When the idea for the Brooklyn-Queens Connector (BQX) was first floated at the beginning of the year, it seemed like little more than a ridiculous pipe dream. But in the months since, the De Blasio administration has thrown its weight behind the project, conducting feasibility studies and generally assuring the public (and skeptics) that the BQX is truly a viable transit option.

To that end, the DOT and the NYC EDC collaborated on a 25-page report (PDF!) that not only outlines the possible routes that the car may travel, but also divulges plans to incorporate a new payment system, the economic impact over the next 30 years, and potential challenges with some of the proposed routes. (h/t New York Times)

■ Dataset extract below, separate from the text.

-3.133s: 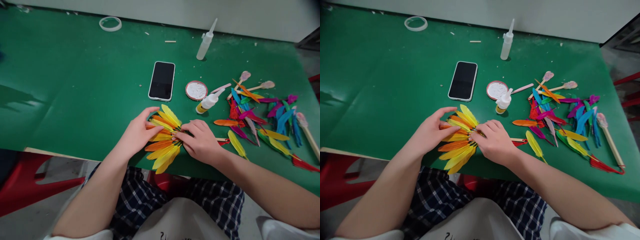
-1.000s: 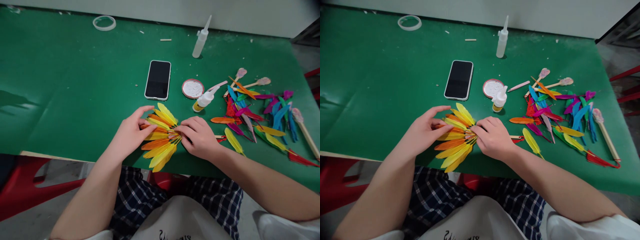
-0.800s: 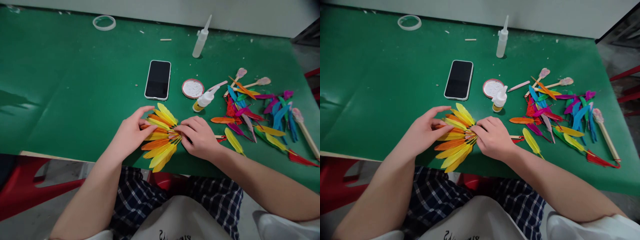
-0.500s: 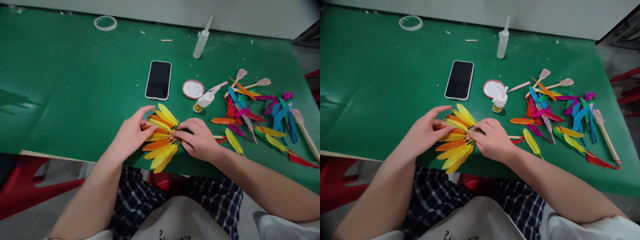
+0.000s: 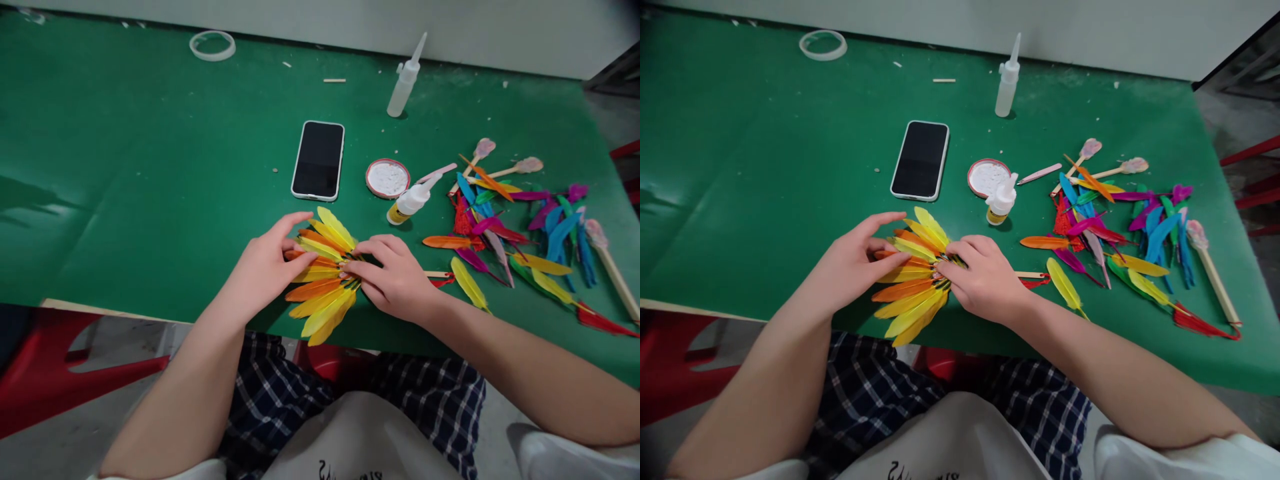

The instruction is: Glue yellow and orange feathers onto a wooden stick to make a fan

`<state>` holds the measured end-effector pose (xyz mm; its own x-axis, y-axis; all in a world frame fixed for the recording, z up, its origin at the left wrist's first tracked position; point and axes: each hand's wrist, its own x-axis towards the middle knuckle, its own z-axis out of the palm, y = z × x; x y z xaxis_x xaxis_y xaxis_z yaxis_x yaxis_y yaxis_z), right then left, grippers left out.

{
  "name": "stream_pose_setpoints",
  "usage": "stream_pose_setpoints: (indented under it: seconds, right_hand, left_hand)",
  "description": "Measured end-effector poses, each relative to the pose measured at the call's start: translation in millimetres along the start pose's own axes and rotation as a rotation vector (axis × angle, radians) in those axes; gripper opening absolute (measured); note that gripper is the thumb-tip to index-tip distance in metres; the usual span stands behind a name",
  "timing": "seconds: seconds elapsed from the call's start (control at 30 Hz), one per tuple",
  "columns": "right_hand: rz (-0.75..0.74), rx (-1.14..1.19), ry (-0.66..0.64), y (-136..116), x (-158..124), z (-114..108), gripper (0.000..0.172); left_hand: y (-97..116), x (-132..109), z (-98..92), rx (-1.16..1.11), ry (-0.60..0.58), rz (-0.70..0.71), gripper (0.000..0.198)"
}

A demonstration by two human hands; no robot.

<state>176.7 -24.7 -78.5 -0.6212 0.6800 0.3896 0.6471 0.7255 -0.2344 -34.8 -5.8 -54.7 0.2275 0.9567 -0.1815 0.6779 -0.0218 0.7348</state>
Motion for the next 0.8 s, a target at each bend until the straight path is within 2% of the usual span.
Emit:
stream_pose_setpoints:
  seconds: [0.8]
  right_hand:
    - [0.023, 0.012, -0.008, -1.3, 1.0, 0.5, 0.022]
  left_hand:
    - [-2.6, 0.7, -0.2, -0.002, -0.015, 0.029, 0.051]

Each proposed route takes several factors into consideration, including proximity to subway transfer points, road widths, and current traffic patterns for the approximately 16-mile course from Astoria to Sunset Park. Some of the options explored include a route down Atlantic Avenue or Court Street in Downtown Brooklyn, another down Columbia Street in Red Hook and Cobble Hill, and several options for Astoria and Long Island City.

According to the proposal, the streetcar would have about 30 stops spaced approximately a half mile from each other. During peak hours, the BQX would run every 5 to 10 minutes and would have the ability to accommodate more passengers than city buses.

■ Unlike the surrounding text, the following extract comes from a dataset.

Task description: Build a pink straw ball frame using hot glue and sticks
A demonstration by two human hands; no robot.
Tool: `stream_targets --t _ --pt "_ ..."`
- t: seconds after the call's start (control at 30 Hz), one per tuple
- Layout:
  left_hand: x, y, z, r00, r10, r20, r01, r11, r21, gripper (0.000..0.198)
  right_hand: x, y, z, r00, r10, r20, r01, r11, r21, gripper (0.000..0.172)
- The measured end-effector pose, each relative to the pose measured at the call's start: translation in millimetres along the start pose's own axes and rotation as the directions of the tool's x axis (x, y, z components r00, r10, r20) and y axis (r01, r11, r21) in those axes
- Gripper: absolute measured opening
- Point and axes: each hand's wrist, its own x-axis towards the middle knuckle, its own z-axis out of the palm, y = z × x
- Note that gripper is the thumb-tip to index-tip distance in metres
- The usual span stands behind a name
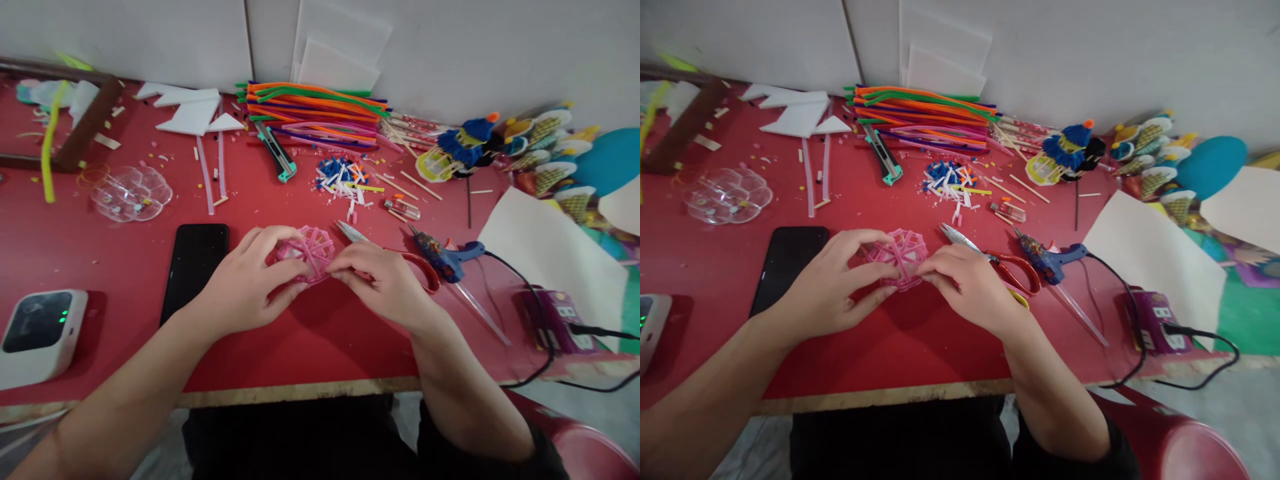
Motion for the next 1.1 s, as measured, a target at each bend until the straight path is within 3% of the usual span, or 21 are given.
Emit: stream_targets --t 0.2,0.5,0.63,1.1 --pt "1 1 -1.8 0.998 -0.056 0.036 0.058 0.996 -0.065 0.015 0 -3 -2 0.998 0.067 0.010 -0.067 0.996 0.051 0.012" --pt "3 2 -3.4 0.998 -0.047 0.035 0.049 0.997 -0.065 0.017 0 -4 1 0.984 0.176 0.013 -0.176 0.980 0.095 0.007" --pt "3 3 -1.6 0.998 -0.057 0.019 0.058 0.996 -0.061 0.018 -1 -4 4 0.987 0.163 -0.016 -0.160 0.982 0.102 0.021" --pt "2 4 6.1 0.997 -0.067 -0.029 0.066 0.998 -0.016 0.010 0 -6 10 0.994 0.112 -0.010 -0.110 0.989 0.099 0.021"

The estimated cost is around $2.5 billion, and the proposal lays out how the city would find that money, including "capturing a percentage of increased real estate value along the corridor" to pay off debts. Some of the BQX's prominent backers include real estate bigwigs like the Walentas clan and Doug Steiner, who have huge projects going up along the proposed streetcar route.

As for next steps, the city involves meeting with local Brooklyn and Queens community boards to discuss the proposed routes. Assuming things go well, the environmental review process could begin next year, followed by a groundbreaking in 2019.